Sebastien Galy at Deutsche Bank analyzes the yield impacts:

Here is their view, courtesy of eFXnews:

Even though the rates market prices in the forward path of the Fed, we find that EUR/USD ignores it and prices it only as a function of the yield differential. We find that a 1% drop in the yield differential leads to a 10 to 15 big figure drop in EUR/USD.

“If expectations of Fed tightening only increase at the pace priced into the forward rate, it should drive EUR/USD lower as the market trades it as a function of the 2 year sovereign spread and not its forward path. If in addition, the Fed’s dot forecast is anywhere close to correct the move in both yields and the USD would be theoretically considerable as EUR/USD drops 15 to 20 big figures for a 1% drop in the rate differential.
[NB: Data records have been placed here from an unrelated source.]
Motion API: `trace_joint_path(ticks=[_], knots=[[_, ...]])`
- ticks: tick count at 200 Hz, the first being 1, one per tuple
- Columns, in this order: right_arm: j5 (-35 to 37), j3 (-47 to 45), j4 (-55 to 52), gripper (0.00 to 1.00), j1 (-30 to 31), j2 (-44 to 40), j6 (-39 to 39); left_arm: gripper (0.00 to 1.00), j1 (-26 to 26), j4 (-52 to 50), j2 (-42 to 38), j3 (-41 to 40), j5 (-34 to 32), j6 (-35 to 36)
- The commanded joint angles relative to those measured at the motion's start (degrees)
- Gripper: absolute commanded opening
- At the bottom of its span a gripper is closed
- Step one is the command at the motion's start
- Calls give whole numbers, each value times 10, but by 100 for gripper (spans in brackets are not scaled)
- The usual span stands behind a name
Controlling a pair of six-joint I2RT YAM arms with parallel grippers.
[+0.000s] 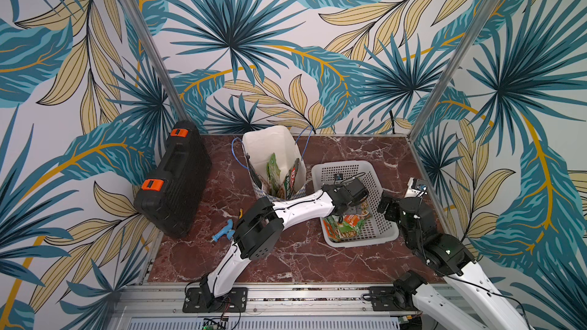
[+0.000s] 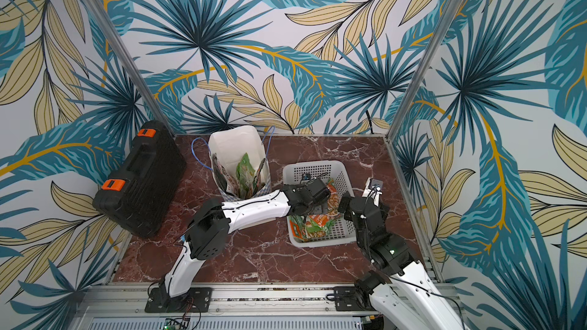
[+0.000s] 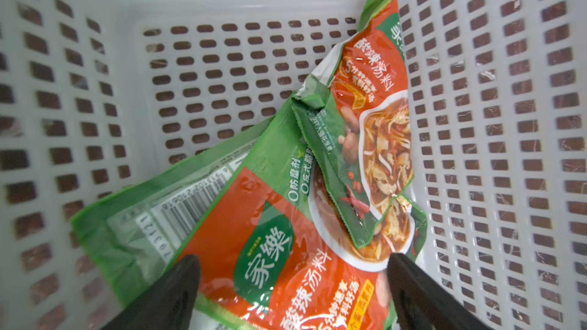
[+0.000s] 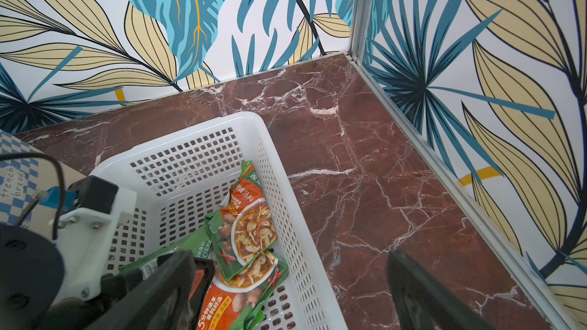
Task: Place the condiment packets inside the bag
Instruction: Pick up the condiment packet from the storage box.
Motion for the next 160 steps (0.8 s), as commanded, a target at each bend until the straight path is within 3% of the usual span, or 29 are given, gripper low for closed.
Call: trace_joint_path(ticks=[1, 55, 93, 127, 148, 160], knots=[[3, -6, -2, 100, -3, -4, 4, 97, 4, -53, -25, -10, -40, -44], [1, -5, -3, 100, -3, -3, 2, 97, 7, -81, 37, 41, -53, -67], [-6, -5, 0, 99, -3, -5, 2, 91, 28, 61, 70, -10, 51, -59], [-9, -6, 5, 100, -3, 11, 1, 72, 30, 184, 64, -43, 100, -36], [-9, -6, 5, 100, -3, 11, 1, 47, 31, 202, 50, -43, 97, -22], [-7, -6, 5, 100, -3, 10, 1, 29, 31, 209, 39, -44, 92, -14]])
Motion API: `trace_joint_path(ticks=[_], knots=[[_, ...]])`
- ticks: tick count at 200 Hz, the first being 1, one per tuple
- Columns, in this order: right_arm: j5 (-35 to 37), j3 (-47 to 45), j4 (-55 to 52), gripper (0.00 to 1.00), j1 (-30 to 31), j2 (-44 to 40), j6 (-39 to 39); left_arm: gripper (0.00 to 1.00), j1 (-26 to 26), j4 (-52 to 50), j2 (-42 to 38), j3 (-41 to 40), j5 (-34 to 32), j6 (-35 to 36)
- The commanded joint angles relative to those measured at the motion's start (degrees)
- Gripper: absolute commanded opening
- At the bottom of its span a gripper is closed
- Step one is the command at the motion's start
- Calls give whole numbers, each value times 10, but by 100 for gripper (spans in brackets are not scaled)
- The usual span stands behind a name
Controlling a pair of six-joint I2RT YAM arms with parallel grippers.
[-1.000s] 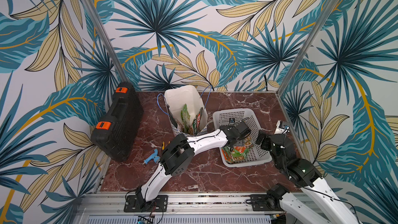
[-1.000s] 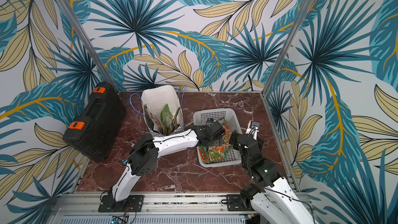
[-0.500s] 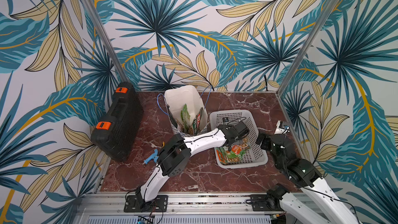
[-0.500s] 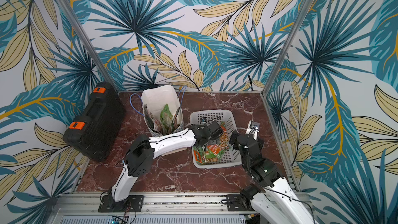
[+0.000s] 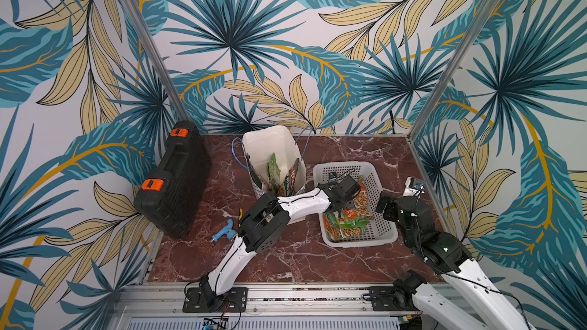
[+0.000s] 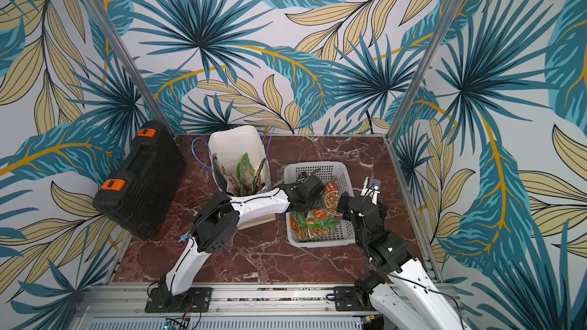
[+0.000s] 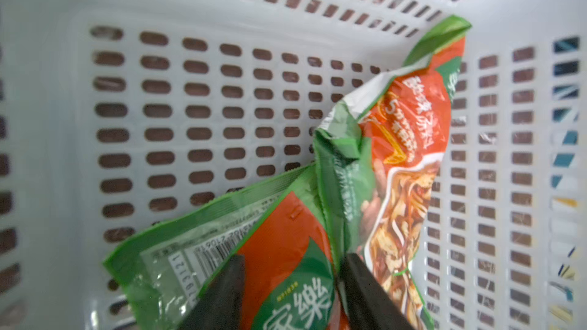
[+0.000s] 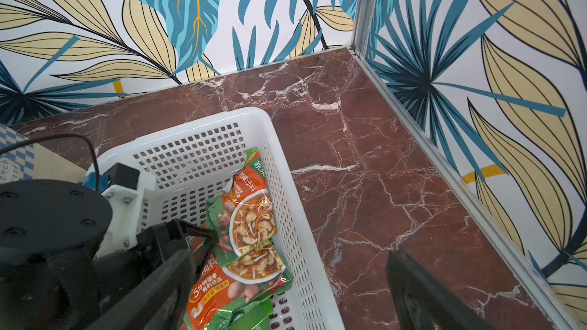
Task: Place the condiment packets inside the bag
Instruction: Pick up the condiment packet from the storage box.
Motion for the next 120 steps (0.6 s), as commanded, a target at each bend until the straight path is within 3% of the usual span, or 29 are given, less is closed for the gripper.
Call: trace_joint_path(ticks=[1, 27, 120], knots=[[0, -6, 5, 99, -3, -4, 1, 27, -5, 58, -12, -18, 25, 21], [0, -6, 4, 99, -3, -4, 1, 0, -5, 64, -35, -14, 15, 41], [6, -8, 2, 100, -3, -10, 2, 0, -3, 34, -143, -23, -24, 109]])
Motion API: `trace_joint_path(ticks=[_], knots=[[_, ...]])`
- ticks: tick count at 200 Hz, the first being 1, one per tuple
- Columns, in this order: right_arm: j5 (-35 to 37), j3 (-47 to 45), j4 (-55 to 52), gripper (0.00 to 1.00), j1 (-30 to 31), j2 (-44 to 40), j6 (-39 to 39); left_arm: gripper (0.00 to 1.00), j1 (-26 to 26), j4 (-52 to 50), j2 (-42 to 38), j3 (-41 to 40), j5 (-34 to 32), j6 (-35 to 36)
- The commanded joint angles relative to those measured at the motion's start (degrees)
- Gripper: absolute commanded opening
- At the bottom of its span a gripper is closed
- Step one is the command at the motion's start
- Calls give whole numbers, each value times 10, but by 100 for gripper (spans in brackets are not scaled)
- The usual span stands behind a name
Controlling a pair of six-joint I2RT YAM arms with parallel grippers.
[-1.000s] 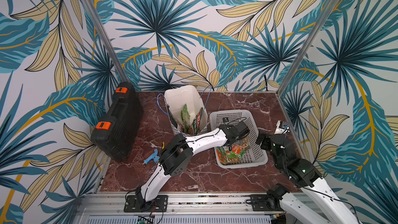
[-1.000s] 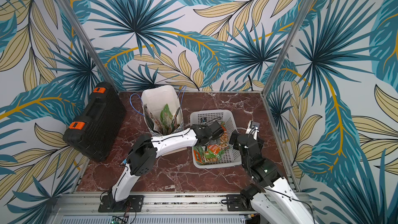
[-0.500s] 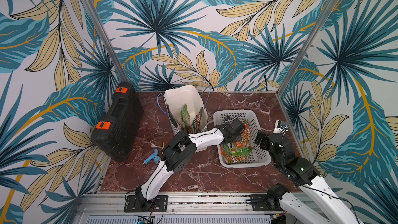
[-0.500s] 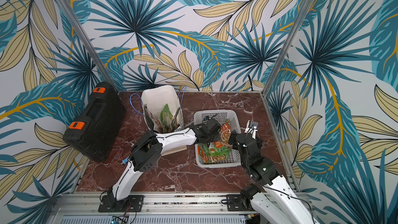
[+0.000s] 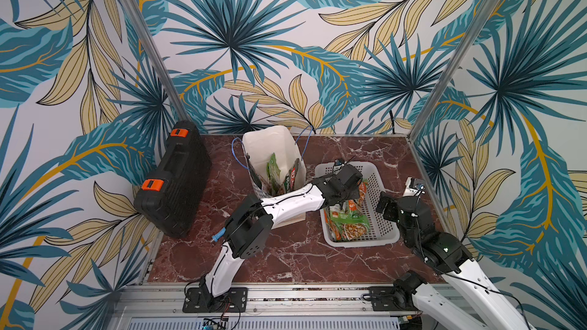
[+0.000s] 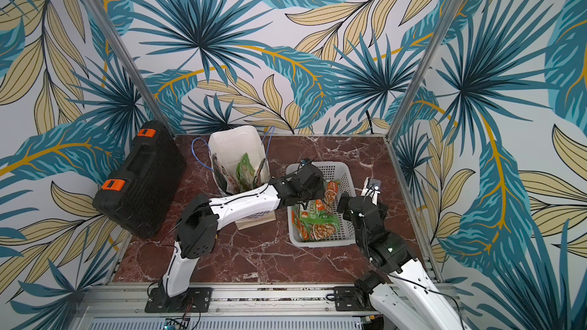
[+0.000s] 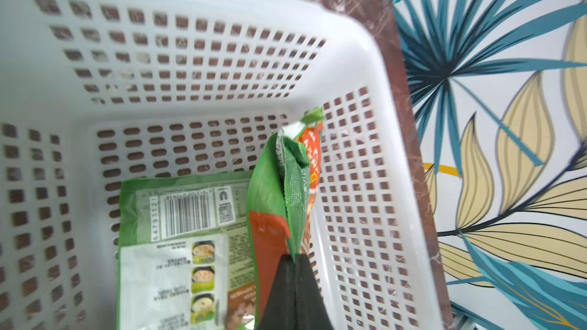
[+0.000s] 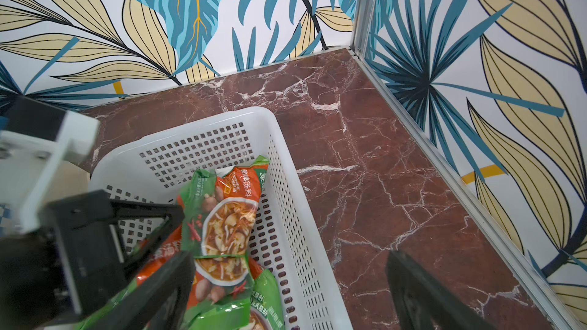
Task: Place the condiment packets inside the bag
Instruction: Pick up the condiment packet from the storage box.
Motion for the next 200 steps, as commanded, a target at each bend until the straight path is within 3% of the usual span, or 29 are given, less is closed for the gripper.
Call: trace_joint_path(ticks=[1, 80, 163, 200], knots=[[6, -8, 2, 99, -2, -6, 1, 0, -1, 1, -33, -10, -19, 28], [4, -9, 4, 99, -3, -3, 2, 0, -16, -36, -67, 17, -12, 87], [3, -9, 5, 99, -3, 3, 3, 0, -78, -86, -221, 14, -136, 168], [5, -9, 6, 100, -3, 4, 3, 0, -101, -45, -314, -33, -195, 255]])
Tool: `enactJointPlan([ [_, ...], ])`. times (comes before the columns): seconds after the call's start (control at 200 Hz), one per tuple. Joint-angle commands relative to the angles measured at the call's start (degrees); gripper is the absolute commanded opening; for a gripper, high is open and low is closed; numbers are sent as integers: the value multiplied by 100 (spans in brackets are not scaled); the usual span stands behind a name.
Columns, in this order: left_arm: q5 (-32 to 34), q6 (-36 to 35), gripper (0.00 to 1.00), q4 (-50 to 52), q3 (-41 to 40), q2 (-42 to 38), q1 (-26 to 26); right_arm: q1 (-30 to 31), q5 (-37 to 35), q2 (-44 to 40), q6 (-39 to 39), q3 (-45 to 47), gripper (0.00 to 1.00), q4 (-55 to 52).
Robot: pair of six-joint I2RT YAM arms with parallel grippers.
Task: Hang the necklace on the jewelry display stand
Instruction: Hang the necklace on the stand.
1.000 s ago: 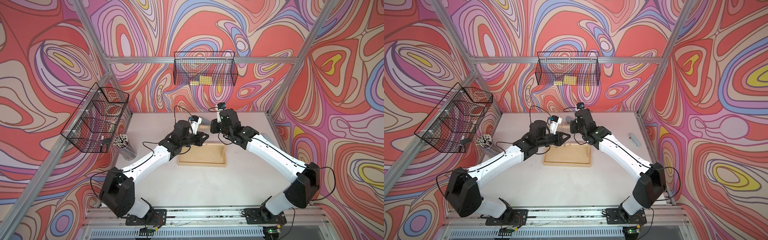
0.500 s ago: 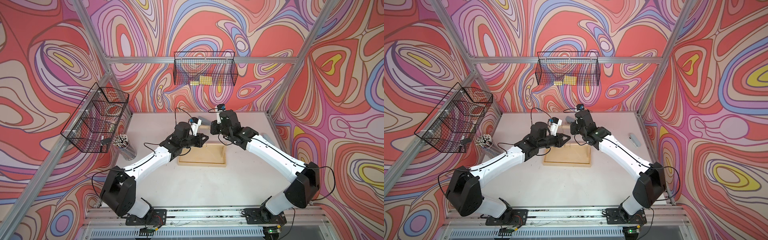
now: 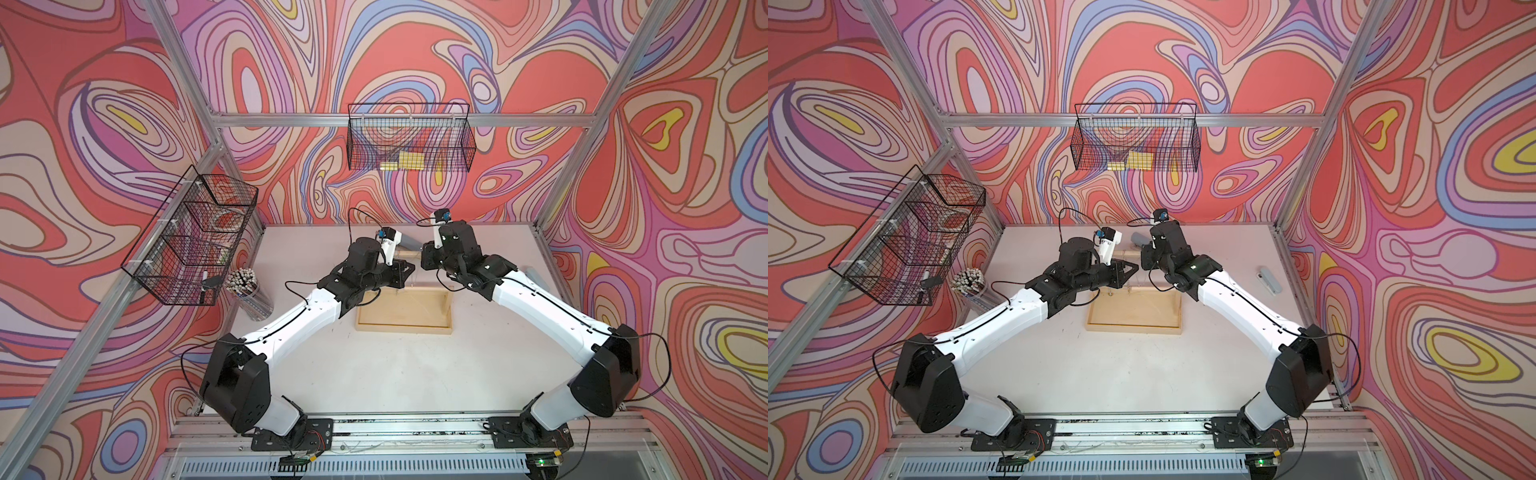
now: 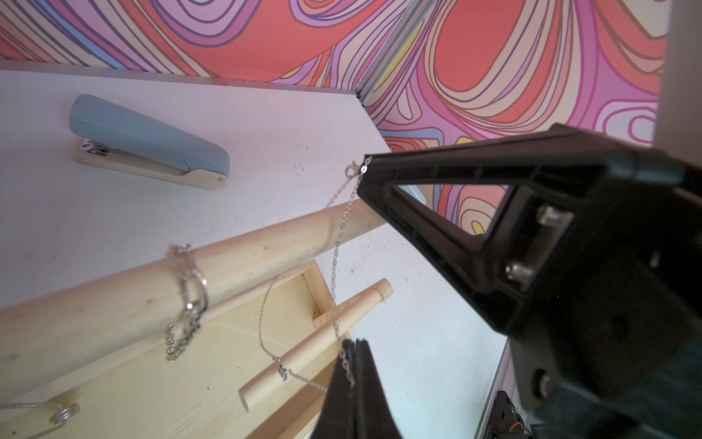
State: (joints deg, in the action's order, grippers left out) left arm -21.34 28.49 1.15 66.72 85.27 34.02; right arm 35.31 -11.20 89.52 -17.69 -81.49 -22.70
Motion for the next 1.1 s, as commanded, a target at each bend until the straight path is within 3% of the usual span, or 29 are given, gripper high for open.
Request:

Fed vs Market Expectations Histagram

We find that the FX market trades EUR/USD as a proxy for 2Y sovereign rate differentials far more so than any other maturity.  The significance of the 2Y spread is quite robust to a variety of models, time periods and frequencies from daily, to monthly and quarterly. The forward path of the two year on the other hand proves at best of secondary importance and is rarely statistically significant.

Based on the current pricing of the relative forwards, EUR/USD is set to slowly drift lower over the next few years.”